**TASK INSTRUCTIONS:** What you need to produce from the material below is an exact transcription of the lines from the one with "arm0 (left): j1" through the one with "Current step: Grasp", both included, and no other line.

**RECORDED INFORMATION:**
►

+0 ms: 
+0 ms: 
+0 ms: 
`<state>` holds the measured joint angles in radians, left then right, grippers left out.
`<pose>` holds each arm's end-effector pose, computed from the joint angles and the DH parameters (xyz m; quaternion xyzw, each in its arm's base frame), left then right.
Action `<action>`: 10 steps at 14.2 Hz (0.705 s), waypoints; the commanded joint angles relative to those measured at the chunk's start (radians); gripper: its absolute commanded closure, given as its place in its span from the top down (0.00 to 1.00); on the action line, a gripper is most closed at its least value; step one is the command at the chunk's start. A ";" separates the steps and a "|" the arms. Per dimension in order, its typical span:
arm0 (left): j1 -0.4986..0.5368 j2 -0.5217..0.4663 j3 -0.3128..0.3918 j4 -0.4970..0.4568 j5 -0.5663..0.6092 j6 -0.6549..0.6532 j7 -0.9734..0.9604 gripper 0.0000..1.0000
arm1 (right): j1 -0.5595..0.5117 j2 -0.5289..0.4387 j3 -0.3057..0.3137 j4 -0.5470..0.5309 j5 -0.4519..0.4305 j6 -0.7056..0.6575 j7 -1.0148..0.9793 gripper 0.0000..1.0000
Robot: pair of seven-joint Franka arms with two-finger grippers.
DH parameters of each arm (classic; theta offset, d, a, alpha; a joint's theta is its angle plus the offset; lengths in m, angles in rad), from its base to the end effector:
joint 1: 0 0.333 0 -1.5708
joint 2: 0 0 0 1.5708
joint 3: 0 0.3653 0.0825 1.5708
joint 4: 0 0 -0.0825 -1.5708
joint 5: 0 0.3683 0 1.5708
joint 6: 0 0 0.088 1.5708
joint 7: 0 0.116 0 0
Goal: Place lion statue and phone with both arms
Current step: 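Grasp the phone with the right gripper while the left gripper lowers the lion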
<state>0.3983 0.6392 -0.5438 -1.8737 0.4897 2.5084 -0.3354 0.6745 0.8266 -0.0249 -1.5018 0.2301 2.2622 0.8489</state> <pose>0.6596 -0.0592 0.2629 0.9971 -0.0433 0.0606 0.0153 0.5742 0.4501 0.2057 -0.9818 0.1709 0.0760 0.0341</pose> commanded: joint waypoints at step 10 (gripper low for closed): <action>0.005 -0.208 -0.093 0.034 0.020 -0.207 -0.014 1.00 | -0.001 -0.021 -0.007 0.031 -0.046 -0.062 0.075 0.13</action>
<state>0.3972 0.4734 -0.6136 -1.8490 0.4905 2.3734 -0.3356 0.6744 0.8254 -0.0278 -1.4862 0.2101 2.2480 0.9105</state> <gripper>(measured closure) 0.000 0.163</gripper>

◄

**REPLY TO THE EXERCISE:**
arm0 (left): j1 -0.4986..0.5368 j2 -0.5217..0.4663 j3 -0.3128..0.3918 j4 -0.4970..0.4568 j5 -0.5663..0.6092 j6 -0.6549..0.6532 j7 -0.9734..0.9604 gripper 0.0000..1.0000
arm1 (right): j1 -0.5595..0.5117 j2 -0.5289..0.4387 j3 -0.3057..0.3137 j4 -0.5470..0.5309 j5 -0.4519..0.4305 j6 -0.7056..0.6575 j7 -1.0148..0.9793 gripper 0.0000..1.0000
Robot: pair of seven-joint Franka arms with two-finger grippers.
DH parameters of each arm (classic; theta offset, d, a, alpha; a joint's theta is its angle plus the offset; lengths in m, angles in rad), from its base to the end effector:
joint 1: 0 0.333 0 -1.5708
joint 2: 0 0 0 1.5708
joint 3: 0 0.3653 0.0825 1.5708
joint 4: 0 0 -0.0825 -1.5708
joint 5: 0 0.3683 0 1.5708
joint 6: 0 0 0.088 1.5708
joint 7: 0 0.116 0 0
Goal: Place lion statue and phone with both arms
Current step: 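Grasp the phone with the right gripper while the left gripper lowers the lion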

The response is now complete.